__Task item__. For the records below, report how many lines include "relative", with no accompanying text.

====

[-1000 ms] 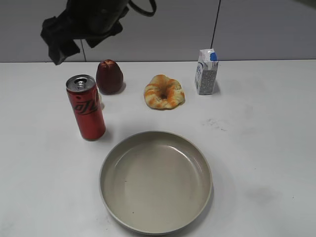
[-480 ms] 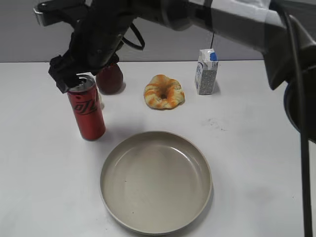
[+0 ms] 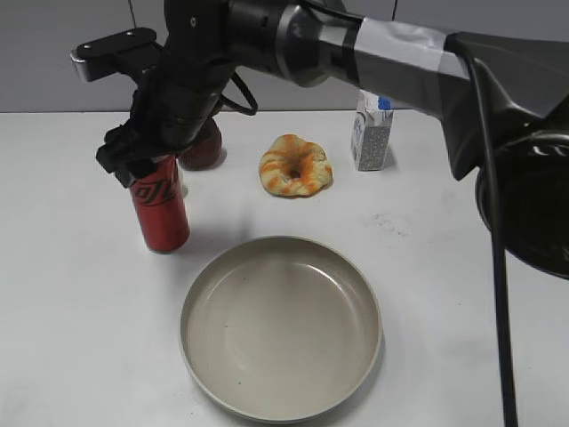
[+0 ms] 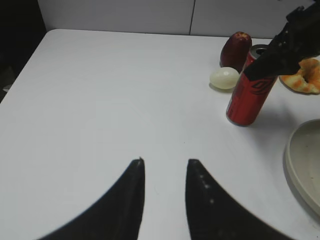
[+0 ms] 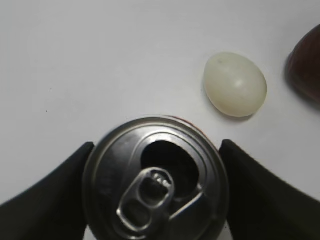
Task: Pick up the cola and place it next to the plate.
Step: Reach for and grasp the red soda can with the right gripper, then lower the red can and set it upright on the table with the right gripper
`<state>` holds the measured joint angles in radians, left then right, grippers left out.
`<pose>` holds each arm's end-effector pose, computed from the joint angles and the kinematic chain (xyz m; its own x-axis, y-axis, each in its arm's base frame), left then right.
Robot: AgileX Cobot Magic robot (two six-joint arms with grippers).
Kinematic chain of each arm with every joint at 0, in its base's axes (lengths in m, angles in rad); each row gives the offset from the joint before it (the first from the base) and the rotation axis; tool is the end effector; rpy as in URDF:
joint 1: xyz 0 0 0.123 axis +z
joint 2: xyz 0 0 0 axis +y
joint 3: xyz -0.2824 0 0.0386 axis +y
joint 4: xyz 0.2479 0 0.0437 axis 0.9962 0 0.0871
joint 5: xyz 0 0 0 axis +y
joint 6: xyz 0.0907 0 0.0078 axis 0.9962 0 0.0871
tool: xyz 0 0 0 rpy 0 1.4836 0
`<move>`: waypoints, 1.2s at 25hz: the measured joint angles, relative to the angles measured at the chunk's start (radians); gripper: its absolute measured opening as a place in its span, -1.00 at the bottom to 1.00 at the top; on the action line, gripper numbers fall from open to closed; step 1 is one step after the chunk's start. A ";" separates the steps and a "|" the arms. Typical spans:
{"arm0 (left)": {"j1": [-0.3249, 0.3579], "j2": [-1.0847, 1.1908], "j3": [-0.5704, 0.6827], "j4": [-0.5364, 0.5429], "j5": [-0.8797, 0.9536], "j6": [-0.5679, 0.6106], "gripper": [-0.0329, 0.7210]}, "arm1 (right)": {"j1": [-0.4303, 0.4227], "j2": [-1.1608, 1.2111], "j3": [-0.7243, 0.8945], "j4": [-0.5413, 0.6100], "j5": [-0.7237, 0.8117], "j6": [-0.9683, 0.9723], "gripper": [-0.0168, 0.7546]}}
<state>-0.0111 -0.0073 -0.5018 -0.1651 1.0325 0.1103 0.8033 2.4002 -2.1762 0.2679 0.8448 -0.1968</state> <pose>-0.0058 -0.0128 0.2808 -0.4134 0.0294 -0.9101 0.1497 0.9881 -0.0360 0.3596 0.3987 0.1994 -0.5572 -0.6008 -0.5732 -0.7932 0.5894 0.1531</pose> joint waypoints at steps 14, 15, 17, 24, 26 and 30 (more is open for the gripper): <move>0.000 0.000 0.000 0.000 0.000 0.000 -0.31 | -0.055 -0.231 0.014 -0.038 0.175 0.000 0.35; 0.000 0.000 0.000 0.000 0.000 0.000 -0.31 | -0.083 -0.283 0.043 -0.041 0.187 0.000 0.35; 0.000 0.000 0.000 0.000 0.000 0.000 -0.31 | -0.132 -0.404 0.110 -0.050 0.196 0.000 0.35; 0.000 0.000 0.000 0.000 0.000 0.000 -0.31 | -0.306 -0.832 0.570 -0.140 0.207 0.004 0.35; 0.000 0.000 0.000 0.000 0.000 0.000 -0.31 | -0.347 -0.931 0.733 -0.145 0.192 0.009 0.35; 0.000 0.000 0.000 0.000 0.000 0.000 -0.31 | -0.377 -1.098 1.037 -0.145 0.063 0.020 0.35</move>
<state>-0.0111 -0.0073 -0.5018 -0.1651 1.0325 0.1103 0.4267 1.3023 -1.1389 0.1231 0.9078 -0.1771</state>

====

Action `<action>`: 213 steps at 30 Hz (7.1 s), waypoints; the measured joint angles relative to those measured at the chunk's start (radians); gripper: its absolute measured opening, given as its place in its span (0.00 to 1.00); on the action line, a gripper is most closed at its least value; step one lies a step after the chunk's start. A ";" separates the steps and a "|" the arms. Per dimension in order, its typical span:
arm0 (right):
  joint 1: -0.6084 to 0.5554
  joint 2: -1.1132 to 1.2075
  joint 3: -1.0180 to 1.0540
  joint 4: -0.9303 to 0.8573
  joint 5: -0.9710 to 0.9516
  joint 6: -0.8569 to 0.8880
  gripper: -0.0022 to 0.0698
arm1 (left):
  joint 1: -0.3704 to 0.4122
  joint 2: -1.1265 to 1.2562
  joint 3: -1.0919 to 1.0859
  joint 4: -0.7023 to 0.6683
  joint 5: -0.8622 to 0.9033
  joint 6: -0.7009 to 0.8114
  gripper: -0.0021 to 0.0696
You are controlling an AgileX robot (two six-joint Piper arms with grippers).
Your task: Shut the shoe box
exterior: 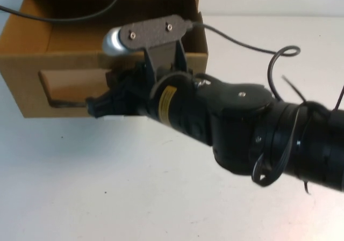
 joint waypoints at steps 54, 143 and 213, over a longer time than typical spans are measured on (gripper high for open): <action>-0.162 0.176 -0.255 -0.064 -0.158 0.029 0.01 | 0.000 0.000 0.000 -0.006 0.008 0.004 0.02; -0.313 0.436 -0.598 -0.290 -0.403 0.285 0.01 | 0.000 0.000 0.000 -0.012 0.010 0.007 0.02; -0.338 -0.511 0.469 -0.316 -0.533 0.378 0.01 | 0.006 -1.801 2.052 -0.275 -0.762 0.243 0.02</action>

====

__Exercise result__. 2